Cohousing is a type of collaborative housing that typically involves varying degrees of shared ownership and spaces, shared responsibility for expenses and work related to everyday living and longer-term community upkeep, and shared governance (Bygott 2006; Cohousing Association of the United States 2013; Fenster 1999; Kahn 2010; Poley 2007; Saegert and Benitez 2005). Most communities have a certain number of shared meals and are multi- generational, creating an extended-family like environment (Forrest and Rich 2005; Kahn 2010; Martin and Yeugn 2006; Mulder, Costanza, and Erickson 2006; Salhus 2006), and many assert larger goals and ideals such as environmental sustainability or egalitarianism. Numerous communities include affordable housing options, a cause which is now an active part of the policy agenda of the Cohousing Association of America. (Cohousing Association of America 2013; Gray, Marcus, and Carey 2005; Helm, Horvitz, and Ben-Egypt 1993; Kahn 2010; Kennedy 2002). Cohousing community members hold joint events and work on joint projects with neighboring organizations and individuals beyond the boundaries of a particular community (Poley 2007). Cohousing communities generally use consensus and other highly democratic forms of collective decision-making to debate and settle community issues (Cohousing Association of the United States 2013; Poley 2007). Members furthermore hold joint events and work on joint projects with neighboring organizations and individuals beyond the boundaries of a particular community (Poley 2007). Taken together, these basic features suggest that cohousing resembles a form of civic association that is worth studying for possible "spill-over" effects on political participation. Does the exercise of quasi-political skills within cohousing communities carry over to the realm of electoral and interest-group politics, resulting in a more politically active group of individuals?

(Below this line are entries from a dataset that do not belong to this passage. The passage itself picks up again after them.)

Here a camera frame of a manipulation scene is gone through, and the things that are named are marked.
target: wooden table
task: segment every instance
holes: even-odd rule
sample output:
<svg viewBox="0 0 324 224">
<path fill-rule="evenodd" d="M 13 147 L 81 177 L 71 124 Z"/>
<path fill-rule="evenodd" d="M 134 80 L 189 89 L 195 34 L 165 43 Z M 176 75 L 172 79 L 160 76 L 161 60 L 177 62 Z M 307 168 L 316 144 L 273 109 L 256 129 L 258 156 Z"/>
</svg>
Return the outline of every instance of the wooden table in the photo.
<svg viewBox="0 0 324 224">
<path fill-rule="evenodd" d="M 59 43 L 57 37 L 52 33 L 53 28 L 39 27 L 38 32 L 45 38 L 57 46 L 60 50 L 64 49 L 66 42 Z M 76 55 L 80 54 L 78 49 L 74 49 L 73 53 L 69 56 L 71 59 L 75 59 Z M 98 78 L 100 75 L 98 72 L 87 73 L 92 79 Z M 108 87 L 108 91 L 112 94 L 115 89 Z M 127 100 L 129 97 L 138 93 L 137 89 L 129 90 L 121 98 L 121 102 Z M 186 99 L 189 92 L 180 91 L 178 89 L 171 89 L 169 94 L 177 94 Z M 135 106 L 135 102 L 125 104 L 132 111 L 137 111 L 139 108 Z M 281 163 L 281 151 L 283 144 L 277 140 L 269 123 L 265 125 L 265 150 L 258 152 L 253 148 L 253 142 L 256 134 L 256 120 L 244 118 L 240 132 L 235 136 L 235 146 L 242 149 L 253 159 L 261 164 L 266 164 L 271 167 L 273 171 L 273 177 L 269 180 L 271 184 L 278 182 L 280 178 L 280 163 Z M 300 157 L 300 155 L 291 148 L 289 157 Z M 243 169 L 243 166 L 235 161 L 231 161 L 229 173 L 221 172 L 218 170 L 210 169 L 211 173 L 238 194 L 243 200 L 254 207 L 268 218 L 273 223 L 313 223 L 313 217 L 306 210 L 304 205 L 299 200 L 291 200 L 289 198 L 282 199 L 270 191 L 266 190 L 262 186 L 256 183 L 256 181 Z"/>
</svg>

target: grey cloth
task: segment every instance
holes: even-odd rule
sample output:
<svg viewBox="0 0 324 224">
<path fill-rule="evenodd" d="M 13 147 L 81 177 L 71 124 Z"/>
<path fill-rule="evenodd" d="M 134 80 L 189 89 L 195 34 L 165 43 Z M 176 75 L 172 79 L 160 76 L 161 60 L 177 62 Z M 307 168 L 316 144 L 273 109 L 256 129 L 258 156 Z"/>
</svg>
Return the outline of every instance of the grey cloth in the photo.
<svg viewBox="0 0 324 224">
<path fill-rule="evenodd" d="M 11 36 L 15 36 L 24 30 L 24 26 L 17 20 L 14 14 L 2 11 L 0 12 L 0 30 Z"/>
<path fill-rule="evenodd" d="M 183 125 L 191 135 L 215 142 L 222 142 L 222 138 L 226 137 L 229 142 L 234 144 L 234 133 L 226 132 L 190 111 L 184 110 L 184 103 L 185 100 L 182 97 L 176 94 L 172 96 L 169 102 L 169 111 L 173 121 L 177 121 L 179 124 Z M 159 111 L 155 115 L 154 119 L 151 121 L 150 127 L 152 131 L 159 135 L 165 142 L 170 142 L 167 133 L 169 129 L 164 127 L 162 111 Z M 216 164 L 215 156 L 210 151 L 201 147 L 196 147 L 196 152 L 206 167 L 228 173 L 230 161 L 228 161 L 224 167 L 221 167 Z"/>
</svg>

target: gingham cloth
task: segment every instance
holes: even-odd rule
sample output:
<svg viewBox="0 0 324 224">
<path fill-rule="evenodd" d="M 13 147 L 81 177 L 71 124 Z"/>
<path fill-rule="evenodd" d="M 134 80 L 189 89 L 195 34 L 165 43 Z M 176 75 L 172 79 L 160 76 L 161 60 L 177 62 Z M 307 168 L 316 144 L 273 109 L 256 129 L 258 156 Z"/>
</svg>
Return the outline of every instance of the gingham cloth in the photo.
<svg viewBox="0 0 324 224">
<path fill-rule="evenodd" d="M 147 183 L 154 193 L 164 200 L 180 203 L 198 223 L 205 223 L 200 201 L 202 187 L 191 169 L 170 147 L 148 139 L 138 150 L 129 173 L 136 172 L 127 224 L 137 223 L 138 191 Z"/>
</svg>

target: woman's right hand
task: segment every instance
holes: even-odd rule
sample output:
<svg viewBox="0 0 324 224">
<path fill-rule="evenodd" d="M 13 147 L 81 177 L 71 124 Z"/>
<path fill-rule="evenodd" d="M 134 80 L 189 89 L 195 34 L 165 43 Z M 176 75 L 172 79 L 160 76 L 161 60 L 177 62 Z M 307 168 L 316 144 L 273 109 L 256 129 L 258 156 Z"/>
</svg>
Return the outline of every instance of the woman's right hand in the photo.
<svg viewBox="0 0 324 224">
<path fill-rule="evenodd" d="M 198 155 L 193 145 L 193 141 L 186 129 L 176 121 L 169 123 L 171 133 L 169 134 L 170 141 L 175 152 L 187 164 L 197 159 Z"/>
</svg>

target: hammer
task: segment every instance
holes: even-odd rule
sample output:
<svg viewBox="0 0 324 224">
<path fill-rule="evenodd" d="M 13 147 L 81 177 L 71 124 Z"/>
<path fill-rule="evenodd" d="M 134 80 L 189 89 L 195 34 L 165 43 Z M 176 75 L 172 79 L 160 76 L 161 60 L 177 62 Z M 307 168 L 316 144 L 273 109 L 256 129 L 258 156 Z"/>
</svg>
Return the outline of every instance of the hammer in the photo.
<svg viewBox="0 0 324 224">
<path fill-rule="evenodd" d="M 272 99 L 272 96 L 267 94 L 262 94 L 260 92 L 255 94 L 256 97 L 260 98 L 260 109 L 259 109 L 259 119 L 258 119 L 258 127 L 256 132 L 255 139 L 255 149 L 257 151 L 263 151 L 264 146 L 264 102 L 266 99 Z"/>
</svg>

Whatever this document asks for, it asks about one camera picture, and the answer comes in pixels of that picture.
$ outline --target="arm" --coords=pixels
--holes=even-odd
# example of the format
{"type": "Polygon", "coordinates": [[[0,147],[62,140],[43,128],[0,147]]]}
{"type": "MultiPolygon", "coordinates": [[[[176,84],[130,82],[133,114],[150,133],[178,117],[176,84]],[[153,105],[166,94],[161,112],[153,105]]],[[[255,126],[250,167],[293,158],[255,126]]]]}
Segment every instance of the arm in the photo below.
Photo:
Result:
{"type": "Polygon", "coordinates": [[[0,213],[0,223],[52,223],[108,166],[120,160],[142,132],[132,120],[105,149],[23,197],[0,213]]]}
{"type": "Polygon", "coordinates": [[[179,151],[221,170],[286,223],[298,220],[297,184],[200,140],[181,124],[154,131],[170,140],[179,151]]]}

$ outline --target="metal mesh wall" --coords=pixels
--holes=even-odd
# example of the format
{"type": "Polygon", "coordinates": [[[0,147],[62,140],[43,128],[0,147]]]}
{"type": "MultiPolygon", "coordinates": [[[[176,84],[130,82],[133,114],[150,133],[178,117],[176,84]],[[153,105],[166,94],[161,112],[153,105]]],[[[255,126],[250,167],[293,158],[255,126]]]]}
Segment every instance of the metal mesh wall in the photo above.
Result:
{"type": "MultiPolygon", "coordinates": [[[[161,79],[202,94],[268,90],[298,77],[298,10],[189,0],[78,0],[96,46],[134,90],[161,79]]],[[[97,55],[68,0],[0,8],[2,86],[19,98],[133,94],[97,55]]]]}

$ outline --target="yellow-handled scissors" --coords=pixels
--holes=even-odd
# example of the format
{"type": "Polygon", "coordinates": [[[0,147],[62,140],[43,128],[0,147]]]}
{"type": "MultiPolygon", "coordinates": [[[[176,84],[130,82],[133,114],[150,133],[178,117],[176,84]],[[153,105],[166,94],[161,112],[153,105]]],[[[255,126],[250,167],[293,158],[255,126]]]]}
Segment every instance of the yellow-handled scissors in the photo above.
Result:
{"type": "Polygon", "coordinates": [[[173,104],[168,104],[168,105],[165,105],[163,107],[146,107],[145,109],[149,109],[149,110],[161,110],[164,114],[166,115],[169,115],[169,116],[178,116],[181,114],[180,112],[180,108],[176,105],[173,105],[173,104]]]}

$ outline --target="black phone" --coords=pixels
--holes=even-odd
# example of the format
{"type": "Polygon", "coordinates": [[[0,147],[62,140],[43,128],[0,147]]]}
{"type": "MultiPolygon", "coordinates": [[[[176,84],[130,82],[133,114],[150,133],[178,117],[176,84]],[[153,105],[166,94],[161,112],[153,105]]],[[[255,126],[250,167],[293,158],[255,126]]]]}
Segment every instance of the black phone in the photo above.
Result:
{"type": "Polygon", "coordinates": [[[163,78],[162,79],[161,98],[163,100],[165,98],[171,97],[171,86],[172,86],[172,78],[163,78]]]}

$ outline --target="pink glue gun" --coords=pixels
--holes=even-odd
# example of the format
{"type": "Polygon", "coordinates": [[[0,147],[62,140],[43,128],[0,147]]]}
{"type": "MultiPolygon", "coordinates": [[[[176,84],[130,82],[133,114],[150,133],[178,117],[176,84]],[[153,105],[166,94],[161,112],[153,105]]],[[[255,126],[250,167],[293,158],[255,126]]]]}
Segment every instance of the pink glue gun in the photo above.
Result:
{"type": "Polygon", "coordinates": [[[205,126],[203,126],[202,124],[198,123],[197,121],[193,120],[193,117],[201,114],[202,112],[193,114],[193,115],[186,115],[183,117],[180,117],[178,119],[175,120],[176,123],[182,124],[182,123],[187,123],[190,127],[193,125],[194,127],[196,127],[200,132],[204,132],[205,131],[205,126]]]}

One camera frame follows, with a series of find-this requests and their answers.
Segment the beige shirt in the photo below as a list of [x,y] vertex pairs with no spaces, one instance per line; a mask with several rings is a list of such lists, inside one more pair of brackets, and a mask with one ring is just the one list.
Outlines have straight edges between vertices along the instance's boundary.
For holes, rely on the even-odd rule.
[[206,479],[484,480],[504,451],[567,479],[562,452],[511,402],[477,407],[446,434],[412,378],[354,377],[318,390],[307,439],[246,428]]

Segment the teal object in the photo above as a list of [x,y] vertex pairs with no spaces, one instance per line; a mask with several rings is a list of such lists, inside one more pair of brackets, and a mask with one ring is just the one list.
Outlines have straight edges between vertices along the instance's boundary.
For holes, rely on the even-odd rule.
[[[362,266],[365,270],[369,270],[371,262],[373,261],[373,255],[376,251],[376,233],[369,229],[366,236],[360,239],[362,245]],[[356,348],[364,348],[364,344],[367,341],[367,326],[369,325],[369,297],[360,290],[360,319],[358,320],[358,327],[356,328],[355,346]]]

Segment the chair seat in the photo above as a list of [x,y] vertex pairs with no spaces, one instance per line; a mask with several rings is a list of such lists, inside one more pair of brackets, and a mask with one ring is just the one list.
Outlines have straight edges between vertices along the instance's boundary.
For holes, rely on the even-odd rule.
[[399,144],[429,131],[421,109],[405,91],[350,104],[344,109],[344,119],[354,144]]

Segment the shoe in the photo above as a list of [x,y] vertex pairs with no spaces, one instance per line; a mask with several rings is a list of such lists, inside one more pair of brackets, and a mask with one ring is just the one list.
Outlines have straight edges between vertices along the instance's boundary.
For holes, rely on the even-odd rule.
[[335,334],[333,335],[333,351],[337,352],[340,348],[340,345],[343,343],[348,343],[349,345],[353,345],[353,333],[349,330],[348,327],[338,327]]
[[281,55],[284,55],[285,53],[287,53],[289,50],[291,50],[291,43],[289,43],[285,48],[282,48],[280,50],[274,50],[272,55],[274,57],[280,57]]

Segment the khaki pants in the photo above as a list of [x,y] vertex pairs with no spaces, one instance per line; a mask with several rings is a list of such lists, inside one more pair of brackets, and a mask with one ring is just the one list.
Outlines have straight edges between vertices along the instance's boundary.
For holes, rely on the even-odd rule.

Cohousing as Civic Society

In asking these questions, I seek to build on the civic-society literature, which argues that involvement in non-political associations and organizations is a crucial training ground for participation in democratic politics (Almond and Verba 1963; Ayala 2000; Bachrach 1967; Barber 1984; Blumberg 1968; Dahl 1970, 1985; Mason 1982; Pateman 1970; Putnam et al. 1993; Putnam 1995a and 1995b; Verba, Scholzman, and Brady 1995). Carole Pateman stated the ideal as such:

The existence of representative institutions at the national level is not sufficient for democracy; for maximum participation by all the people of that level, socialization, or 'social training,' for democracy must take place in other spheres in order that the necessary individual attitudes and psychological qualities can be developed. This development takes place through the process of participation itself. The major function of participation in the theory of democracy is therefore an educative one, educative in the very widest sense, including both the psychological aspect and the gaining of practice in democratic skills and procedures (1970, 42).